▶ **WORK TO BE COMPLETED**: Only the lines from the one with "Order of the" through the end of the material, both ends included, should be retyped exactly.

▶ **DATA**:
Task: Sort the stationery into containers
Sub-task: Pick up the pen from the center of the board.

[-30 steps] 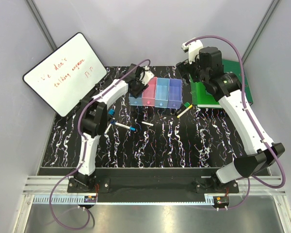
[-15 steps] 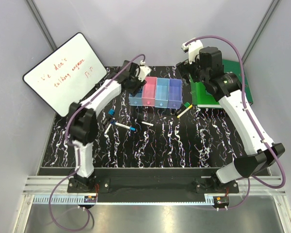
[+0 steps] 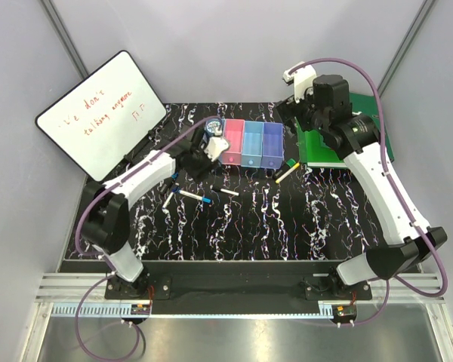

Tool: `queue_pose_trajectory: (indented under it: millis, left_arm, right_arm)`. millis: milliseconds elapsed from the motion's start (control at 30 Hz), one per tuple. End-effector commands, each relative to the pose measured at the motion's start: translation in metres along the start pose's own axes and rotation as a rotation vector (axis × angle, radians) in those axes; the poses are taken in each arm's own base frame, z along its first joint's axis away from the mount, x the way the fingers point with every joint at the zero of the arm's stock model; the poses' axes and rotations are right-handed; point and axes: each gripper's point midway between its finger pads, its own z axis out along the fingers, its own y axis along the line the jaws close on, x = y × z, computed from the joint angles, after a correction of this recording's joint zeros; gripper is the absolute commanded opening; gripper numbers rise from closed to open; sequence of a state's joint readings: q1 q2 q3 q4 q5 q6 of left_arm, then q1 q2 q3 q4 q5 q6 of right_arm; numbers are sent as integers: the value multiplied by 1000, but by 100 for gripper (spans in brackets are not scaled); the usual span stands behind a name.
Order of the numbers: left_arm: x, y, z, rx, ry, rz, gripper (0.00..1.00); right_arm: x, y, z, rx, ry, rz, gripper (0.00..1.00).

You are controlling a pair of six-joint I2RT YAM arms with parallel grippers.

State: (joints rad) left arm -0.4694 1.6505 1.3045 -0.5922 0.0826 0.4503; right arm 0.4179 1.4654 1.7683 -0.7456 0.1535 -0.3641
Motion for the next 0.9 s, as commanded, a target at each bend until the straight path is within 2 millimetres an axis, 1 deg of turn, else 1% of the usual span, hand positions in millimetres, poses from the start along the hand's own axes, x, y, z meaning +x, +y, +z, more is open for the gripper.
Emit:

▶ **WRITTEN ANSWER**:
Order of the numbers: left_arm: x, y, z, rx, ry, rz, gripper (0.00..1.00); right_arm: x, y, z, rx, ry, rz, gripper (0.00..1.00).

You are controlling a pair of six-joint I2RT YAM arms with parallel grippers.

State: (joints rad) left arm -0.4694 1.6505 1.3045 -0.5922 0.0826 0.4503; right arm 0.4179 1.4654 1.7683 -0.7456 0.1535 -0.3641
Motion for the next 0.9 s, as commanded, a target at each bend until the straight path is within 2 millimetres an axis, 1 deg of turn, else 1% of the usual span, hand positions in millimetres, poses from the start along the hand's own axes, x, y, z meaning +x, +y, +z, more is open for the gripper.
Emit:

This response is done.